TASK INSTRUCTIONS: Search the material for the string "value" and copy each line where it occurs.

Content starts

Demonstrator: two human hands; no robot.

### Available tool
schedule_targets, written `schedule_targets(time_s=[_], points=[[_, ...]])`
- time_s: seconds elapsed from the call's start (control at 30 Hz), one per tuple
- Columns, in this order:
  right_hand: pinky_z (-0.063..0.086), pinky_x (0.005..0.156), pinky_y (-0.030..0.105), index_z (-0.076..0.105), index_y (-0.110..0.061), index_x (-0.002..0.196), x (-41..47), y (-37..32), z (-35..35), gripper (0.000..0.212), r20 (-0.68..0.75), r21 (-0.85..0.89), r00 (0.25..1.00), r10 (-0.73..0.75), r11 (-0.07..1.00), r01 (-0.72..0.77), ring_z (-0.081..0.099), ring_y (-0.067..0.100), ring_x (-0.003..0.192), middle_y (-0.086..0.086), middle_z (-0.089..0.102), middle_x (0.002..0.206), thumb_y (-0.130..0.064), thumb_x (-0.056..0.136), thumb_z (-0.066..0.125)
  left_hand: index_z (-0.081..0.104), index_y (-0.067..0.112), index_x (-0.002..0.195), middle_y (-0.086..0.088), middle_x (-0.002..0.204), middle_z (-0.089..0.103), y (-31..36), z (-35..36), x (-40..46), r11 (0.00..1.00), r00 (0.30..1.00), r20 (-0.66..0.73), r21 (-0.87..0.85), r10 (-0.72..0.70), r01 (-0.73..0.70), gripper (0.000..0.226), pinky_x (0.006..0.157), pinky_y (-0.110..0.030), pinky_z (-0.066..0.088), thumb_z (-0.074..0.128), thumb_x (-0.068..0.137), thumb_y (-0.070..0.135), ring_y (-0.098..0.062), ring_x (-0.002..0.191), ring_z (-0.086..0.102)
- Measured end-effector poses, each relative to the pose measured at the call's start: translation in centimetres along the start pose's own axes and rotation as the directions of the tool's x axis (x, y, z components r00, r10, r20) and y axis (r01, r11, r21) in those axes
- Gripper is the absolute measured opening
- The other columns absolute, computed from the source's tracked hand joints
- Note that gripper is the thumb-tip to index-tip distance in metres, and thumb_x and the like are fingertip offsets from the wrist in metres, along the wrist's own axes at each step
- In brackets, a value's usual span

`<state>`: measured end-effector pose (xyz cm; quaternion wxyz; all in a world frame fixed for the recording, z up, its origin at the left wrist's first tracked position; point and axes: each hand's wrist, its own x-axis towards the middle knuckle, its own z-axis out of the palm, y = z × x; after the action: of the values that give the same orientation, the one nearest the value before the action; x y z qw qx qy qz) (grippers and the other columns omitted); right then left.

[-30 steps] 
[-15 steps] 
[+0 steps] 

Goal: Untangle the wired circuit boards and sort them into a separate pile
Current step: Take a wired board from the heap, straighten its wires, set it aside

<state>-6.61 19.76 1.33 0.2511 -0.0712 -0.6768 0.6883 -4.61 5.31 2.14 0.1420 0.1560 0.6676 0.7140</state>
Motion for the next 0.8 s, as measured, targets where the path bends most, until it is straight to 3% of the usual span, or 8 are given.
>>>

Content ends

RESPONSE BELOW:
- In brackets, a value's usual span
`<state>`: measured end-effector pose (xyz cm; quaternion wxyz; all in a world frame fixed for the recording, z up, its origin at the left wrist's first tracked position; point and axes: each hand's wrist, its own x-axis towards the middle knuckle, its own z-axis out of the palm, y = z × x; after the action: of the values that give the same orientation, the one nearest the value before the action; x y z qw qx qy qz) (grippers and the other columns omitted); right then left.

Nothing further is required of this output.